Forum Moderators: open
Here's an example of the browser UA it's been using recently:
Mozilla/4.0 (compatible; MSIE 7.0; Windows NT 5.2; WOW64; .NET CLR 2.0.50727; .NET CLR 3.0.04506.648; .NET CLR 3.5.21022)
Did not request robots.txt, just regular HTML pages. Got 403-kicked-to-the-curb because although it spoofed the User-agent, it didn't get any of the other MSIE 7 request headers right.
Bad form, MSN.
Jim
These hits do not always carry a referer although at least some of the hit groups begin with the common (and $%& annoying) live test referer q=#*$!.
Hitting one site very badly - by which I mean clumsily, requesting associated frames on every call which a browser wouldn't normally do but a bot might IF it were trying to be a browser.
Cannot comment on robots.txt as these results are from "bad behaviour" security logs.
The are getting through because I'm lenient - some of my clients' customers come in with similar bad headers via proxies, privacy software etc and clients get upset if you block their customers. :)
Mozilla/4.0 (compatible; MSIE 6.0; Windows NT 5.2; SV1; .NET CLR 1.1.4322)
IP: 65.55.107.nnn 65.55.109.0-65.55.110.255
As far as I'm concerned LWP is permanently banned.

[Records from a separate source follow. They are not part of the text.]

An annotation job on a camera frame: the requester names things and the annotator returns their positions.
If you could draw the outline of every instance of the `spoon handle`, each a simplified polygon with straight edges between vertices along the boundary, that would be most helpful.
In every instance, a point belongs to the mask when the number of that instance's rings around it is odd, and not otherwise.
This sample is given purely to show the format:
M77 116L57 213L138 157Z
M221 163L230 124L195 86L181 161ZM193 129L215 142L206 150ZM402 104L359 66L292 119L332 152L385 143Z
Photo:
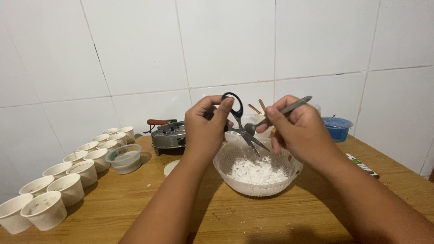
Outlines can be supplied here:
M282 109L280 112L281 112L282 114L289 113L289 112L293 111L294 109L300 107L301 105L306 104L308 101L310 101L310 99L312 99L312 96L305 96L305 97L303 97L302 99L297 100L297 101L295 101L294 103L291 103L289 106L285 107L285 108ZM259 122L256 126L260 126L260 125L263 125L263 124L268 123L268 122L269 122L269 120L268 120L268 118L266 117L266 118L263 119L261 122Z

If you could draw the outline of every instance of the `blue plastic container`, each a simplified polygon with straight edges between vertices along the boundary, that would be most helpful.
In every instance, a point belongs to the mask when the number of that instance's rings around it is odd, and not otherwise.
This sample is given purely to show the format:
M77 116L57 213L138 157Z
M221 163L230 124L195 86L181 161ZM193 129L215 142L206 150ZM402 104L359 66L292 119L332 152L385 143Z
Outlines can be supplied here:
M347 139L348 130L353 126L351 121L342 118L323 117L322 120L334 142L345 141Z

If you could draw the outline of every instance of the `blue lid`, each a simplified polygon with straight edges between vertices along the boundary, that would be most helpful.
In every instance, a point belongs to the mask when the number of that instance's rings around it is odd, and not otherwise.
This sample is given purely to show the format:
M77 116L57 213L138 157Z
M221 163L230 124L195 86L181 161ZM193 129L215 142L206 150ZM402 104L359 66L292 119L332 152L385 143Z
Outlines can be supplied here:
M336 117L323 117L322 120L327 127L347 129L353 126L353 123L347 119Z

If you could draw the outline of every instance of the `glass bowl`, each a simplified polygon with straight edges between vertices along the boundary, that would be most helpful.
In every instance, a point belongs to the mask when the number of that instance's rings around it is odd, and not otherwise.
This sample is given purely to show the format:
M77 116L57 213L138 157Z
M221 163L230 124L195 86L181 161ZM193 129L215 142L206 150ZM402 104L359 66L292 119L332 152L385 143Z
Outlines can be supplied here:
M258 138L258 140L263 143L267 148L271 149L271 139L269 138ZM288 176L287 179L277 182L274 184L267 185L253 185L244 182L237 181L229 177L232 174L232 165L237 160L251 160L256 161L258 159L255 152L247 145L244 139L238 139L226 143L222 146L220 151L217 153L213 160L214 167L217 172L221 175L224 181L237 192L254 197L266 197L275 195L283 191L286 187L291 184L291 182L300 174L303 169L303 164L297 161L295 158L291 157L288 150L282 149L281 153L278 155L274 154L272 151L267 152L262 147L255 144L256 150L262 157L269 157L272 168L276 170L283 168L283 171Z
M257 124L261 122L263 119L265 119L265 115L261 114L246 114L241 116L241 125L244 126L247 123ZM233 120L233 128L238 128L238 123ZM255 138L268 138L271 134L271 130L274 128L274 126L270 126L266 131L262 133L256 133L254 137ZM228 142L231 142L233 140L237 140L242 138L240 134L236 133L235 131L228 131L224 133L224 137Z

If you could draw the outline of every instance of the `metal spoon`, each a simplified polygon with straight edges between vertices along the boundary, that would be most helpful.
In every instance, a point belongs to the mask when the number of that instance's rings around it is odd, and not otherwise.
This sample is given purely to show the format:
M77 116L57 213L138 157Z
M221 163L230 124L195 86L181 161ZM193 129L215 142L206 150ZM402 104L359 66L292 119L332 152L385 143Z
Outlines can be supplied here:
M308 101L310 101L310 99L312 99L312 96L305 96L302 99L300 99L298 101L295 101L294 103L290 104L286 108L282 109L280 112L282 114L286 114L286 113L292 112L294 109L300 107L303 104L306 104ZM266 117L264 120L262 120L261 122L257 123L256 125L254 125L252 123L247 123L247 124L244 125L244 130L247 133L249 133L251 135L254 135L255 131L256 131L256 127L258 127L260 125L263 125L265 123L268 123L268 122L269 122L269 120Z

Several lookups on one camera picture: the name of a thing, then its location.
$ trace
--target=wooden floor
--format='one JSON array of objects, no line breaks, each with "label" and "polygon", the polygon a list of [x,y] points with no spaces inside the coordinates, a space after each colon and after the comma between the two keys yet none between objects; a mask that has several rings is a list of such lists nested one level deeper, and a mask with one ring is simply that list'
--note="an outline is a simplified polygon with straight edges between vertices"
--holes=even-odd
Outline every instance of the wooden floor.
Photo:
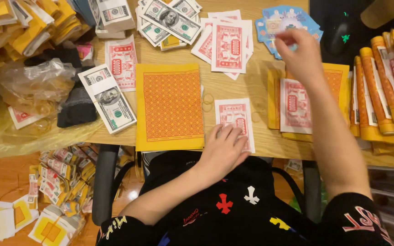
[{"label": "wooden floor", "polygon": [[[9,157],[0,159],[0,200],[6,202],[13,202],[16,199],[28,193],[29,184],[29,166],[38,165],[39,153],[30,154],[17,157]],[[282,161],[276,160],[275,165],[282,167]],[[276,195],[285,202],[289,202],[293,198],[293,193],[289,188],[287,182],[283,178],[274,174],[275,177],[275,190]],[[121,193],[120,197],[113,204],[113,215],[118,213],[133,199],[137,197],[142,187],[142,183],[138,182],[134,169],[131,170],[130,180],[127,183],[125,180],[125,190]],[[40,204],[39,211],[41,211],[47,204]],[[28,234],[33,229],[34,222],[24,227],[16,233],[14,237],[5,239],[0,242],[0,246],[24,245],[24,246],[37,246],[40,245],[33,239],[28,237]],[[90,216],[87,218],[87,223],[79,236],[75,238],[71,244],[75,245],[95,245],[97,232],[99,227],[94,225]]]}]

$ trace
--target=computer mouse
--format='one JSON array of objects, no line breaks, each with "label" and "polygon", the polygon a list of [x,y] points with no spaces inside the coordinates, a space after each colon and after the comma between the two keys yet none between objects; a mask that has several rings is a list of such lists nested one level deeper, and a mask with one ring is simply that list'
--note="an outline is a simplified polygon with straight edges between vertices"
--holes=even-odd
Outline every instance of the computer mouse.
[{"label": "computer mouse", "polygon": [[343,54],[351,40],[348,15],[344,12],[329,16],[326,18],[322,31],[322,42],[326,51],[335,56]]}]

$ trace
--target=black office chair
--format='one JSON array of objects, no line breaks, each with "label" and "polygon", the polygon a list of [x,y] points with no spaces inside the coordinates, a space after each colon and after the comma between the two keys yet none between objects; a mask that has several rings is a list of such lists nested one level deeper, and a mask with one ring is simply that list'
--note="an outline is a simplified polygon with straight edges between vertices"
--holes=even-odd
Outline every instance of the black office chair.
[{"label": "black office chair", "polygon": [[[102,144],[98,153],[96,174],[94,182],[94,197],[92,204],[92,221],[97,226],[112,217],[112,204],[115,194],[127,171],[135,165],[128,163],[115,175],[119,145]],[[138,153],[137,164],[141,166],[141,155]],[[279,173],[290,185],[297,199],[300,210],[315,223],[321,218],[321,181],[320,173],[315,161],[302,161],[304,194],[293,178],[280,168],[272,168],[273,172]]]}]

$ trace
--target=hand
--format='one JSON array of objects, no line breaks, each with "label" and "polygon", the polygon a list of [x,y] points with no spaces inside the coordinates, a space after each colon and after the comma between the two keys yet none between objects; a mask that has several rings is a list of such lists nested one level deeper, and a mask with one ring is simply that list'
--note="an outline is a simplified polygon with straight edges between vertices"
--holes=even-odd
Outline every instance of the hand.
[{"label": "hand", "polygon": [[[297,44],[297,50],[291,51],[288,46]],[[320,45],[303,29],[290,29],[276,35],[277,52],[287,65],[288,71],[302,83],[305,89],[310,89],[324,80]]]},{"label": "hand", "polygon": [[212,129],[200,160],[193,167],[207,186],[220,181],[250,155],[250,152],[241,153],[248,140],[247,137],[238,139],[242,129],[229,125],[217,137],[222,126],[219,124]]}]

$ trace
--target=black shirt
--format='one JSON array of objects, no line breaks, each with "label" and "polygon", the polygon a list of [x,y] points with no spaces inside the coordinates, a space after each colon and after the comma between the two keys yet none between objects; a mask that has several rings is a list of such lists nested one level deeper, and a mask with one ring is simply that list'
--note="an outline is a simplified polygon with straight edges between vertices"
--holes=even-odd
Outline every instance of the black shirt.
[{"label": "black shirt", "polygon": [[[201,153],[170,151],[152,160],[140,195],[191,168]],[[390,245],[372,200],[343,193],[313,223],[275,196],[271,168],[249,157],[223,180],[189,197],[155,226],[131,216],[105,221],[98,245]]]}]

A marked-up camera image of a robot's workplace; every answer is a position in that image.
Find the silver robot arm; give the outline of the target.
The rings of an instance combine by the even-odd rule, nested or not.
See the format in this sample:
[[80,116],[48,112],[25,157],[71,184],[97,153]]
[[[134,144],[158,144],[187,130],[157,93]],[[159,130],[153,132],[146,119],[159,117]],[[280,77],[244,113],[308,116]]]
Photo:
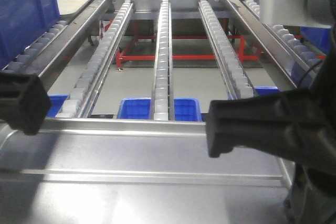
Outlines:
[[[335,0],[259,0],[263,24],[335,25]],[[38,133],[51,106],[32,74],[1,73],[1,119]],[[308,88],[246,99],[215,100],[206,118],[208,154],[247,146],[335,174],[335,47]]]

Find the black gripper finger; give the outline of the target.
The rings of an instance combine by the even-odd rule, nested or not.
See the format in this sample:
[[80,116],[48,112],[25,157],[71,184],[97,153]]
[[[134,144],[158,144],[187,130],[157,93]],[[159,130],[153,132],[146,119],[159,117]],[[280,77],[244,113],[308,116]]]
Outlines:
[[13,130],[36,135],[51,107],[35,74],[1,73],[1,120]]
[[335,101],[308,89],[214,100],[206,139],[213,158],[246,146],[335,174]]

At the rate MS are introducing new UAs on new IP ranges, albeit with rDNS claiming (incorrectly) that it's msnbot, they are also heading to be banned.
I'm currently thinking about an update to my trap to ban IP blocks selectively - lets 'em onto a customer site, kills 'em on my own sites. Could well be applied to MSN; and Yahoo isn't too far behind. Trouble is, I don't like (or trust) Google either. :(